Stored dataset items

=== Begin Enclosure ===

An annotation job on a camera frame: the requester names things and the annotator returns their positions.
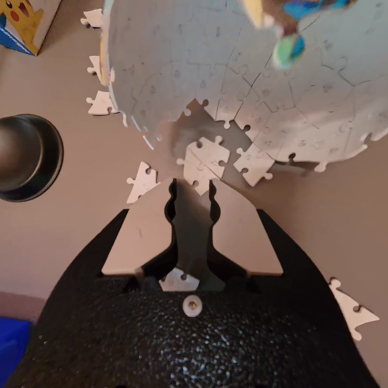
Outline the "printed puzzle box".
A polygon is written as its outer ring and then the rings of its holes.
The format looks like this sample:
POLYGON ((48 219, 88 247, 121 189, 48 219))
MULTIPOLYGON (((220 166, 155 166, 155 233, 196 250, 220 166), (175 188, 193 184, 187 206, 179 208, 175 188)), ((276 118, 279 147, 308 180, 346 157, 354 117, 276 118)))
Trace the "printed puzzle box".
POLYGON ((61 0, 1 0, 0 45, 38 56, 61 0))

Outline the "blue plastic bin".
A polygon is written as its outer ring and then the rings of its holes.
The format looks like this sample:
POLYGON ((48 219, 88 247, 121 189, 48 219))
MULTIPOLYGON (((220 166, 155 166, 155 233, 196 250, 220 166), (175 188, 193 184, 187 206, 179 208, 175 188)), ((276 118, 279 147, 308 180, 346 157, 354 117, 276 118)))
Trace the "blue plastic bin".
POLYGON ((31 338, 31 321, 0 318, 0 387, 5 387, 26 352, 31 338))

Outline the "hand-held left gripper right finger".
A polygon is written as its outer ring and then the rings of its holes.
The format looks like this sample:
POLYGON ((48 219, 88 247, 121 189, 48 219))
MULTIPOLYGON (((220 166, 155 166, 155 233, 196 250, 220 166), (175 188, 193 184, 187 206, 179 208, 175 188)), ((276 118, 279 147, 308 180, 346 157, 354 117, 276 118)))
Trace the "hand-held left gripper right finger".
POLYGON ((281 276, 284 271, 255 206, 219 179, 210 181, 208 266, 217 277, 281 276))

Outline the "black round ball stand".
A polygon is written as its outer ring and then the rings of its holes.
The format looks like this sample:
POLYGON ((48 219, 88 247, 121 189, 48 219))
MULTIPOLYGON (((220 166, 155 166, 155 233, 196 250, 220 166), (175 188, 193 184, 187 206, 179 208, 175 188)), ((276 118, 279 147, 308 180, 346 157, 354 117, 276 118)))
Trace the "black round ball stand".
POLYGON ((45 193, 64 159, 60 133, 47 119, 20 114, 0 120, 0 198, 26 202, 45 193))

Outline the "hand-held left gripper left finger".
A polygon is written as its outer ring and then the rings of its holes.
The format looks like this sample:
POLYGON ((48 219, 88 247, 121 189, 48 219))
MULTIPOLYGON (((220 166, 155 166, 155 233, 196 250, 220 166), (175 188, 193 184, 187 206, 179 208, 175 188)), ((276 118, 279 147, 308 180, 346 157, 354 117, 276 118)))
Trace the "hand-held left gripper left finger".
POLYGON ((175 266, 157 259, 175 242, 175 197, 176 180, 167 178, 130 206, 101 269, 103 275, 164 277, 175 266))

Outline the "pile of loose puzzle pieces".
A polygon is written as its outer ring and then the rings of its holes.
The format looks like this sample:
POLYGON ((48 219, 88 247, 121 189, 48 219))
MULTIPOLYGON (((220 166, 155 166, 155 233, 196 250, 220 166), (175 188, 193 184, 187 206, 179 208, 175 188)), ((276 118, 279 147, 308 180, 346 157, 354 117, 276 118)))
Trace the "pile of loose puzzle pieces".
MULTIPOLYGON (((113 106, 109 92, 99 90, 95 99, 88 97, 86 102, 91 105, 88 111, 91 115, 102 116, 109 113, 118 113, 113 106)), ((266 180, 272 178, 273 175, 268 170, 275 161, 255 144, 252 143, 247 151, 238 148, 236 152, 240 155, 240 158, 234 163, 234 167, 238 172, 242 172, 244 169, 247 170, 242 175, 250 186, 254 187, 261 178, 266 180)), ((127 204, 131 205, 143 194, 159 184, 157 182, 157 171, 151 169, 147 163, 142 161, 136 178, 128 178, 127 183, 132 185, 132 190, 127 199, 127 204)), ((329 283, 329 288, 339 303, 352 338, 356 341, 361 341, 362 336, 356 328, 367 323, 379 321, 380 318, 367 308, 357 305, 357 302, 352 297, 339 290, 340 286, 341 283, 337 279, 331 280, 329 283)))

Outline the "colourful puzzle ball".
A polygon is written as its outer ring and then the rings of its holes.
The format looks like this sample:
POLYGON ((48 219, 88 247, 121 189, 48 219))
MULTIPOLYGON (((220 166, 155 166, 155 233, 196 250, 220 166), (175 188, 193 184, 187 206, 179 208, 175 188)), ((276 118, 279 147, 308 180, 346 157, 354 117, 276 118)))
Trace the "colourful puzzle ball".
POLYGON ((101 73, 125 126, 153 147, 196 99, 275 161, 326 164, 387 135, 387 1, 291 1, 304 47, 284 62, 281 26, 241 1, 105 1, 101 73))

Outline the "joined white puzzle pieces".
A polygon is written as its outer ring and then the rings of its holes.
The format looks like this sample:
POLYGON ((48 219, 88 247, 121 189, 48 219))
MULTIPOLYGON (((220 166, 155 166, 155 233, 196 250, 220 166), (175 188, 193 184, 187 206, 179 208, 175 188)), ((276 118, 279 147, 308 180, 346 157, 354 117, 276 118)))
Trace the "joined white puzzle pieces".
POLYGON ((200 196, 209 190, 212 179, 221 179, 224 174, 225 166, 221 166, 220 162, 229 161, 230 151, 221 145, 223 140, 220 135, 214 141, 201 137, 201 146, 197 142, 189 144, 185 158, 176 160, 177 165, 183 166, 183 178, 186 182, 191 186, 197 182, 194 189, 200 196))

=== End Enclosure ===

DIRECTIONS
In the records above, find each line with the string "Outline" and list it.

RESPONSE BOX
Outline the "printed puzzle box".
Outline the "blue plastic bin".
Outline the "hand-held left gripper right finger".
Outline the "black round ball stand".
Outline the "hand-held left gripper left finger".
Outline the "pile of loose puzzle pieces".
Outline the "colourful puzzle ball".
Outline the "joined white puzzle pieces".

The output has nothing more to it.